TASK INSTRUCTIONS: The answer should hold every line of the listing, unchanged and free of images.

DATA SEGMENT:
◇ ◇ ◇ ◇

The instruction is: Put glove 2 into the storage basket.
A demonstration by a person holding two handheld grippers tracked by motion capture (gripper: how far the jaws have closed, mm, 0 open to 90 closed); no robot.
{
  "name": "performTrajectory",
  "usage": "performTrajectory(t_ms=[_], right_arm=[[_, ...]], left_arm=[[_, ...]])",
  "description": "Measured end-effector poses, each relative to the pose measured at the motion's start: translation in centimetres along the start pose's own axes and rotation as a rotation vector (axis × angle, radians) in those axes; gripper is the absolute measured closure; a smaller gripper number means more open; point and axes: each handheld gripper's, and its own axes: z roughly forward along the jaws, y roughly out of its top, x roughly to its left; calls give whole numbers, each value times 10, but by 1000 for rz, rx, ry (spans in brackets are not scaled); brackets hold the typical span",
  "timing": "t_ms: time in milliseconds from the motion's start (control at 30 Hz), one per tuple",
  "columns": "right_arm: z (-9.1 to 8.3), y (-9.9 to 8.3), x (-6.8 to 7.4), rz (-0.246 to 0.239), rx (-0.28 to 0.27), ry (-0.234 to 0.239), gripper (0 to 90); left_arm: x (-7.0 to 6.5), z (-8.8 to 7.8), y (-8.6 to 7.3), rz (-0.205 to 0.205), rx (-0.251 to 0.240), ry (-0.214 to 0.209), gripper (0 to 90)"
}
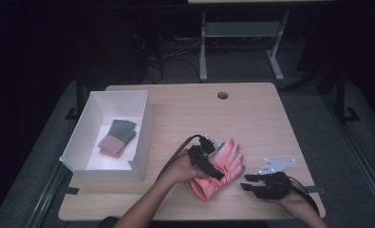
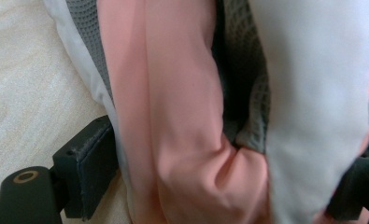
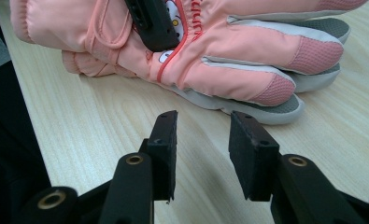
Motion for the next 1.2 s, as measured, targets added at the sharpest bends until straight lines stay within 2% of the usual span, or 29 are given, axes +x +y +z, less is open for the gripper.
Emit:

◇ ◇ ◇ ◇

SOLUTION TO THIS EXERCISE:
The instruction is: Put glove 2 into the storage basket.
A demonstration by a person holding two handheld grippers tracked by motion capture (gripper: how far the jaws have closed, mm, 0 open to 90 closed); no robot.
{
  "name": "performTrajectory",
  "usage": "performTrajectory(t_ms=[_], right_arm=[[_, ...]], left_arm=[[_, ...]])",
  "description": "Measured end-effector poses, each relative to the pose measured at the motion's start: translation in centimetres along the start pose's own axes and rotation as a rotation vector (axis × angle, radians) in those axes; gripper is the absolute measured closure; a smaller gripper number means more open; point and axes: each handheld gripper's, and its own axes: z roughly forward along the jaws, y roughly out of its top, x roughly to its left; calls give whole numbers, each value times 10, but by 1000 for rz, rx, ry (spans in brackets are not scaled); brackets hold the typical span",
  "timing": "t_ms: time in milliseconds from the motion's start (control at 30 Hz), one per tuple",
  "columns": "right_arm: z (-9.1 to 8.3), y (-9.9 to 8.3), x (-6.8 to 7.4), rz (-0.246 to 0.239), rx (-0.28 to 0.27), ry (-0.234 to 0.239), gripper (0 to 90); left_arm: x (-7.0 to 6.5), z (-8.8 to 7.8), y (-8.6 to 7.3), rz (-0.205 to 0.205), rx (-0.251 to 0.240), ry (-0.214 to 0.209), gripper (0 to 90)"
}
Motion for the next 1.2 s, as measured, targets added at the sharpest bends until straight lines stay within 2% of the usual span, or 29 are given, axes +x +y +z, less is open for the gripper.
Emit:

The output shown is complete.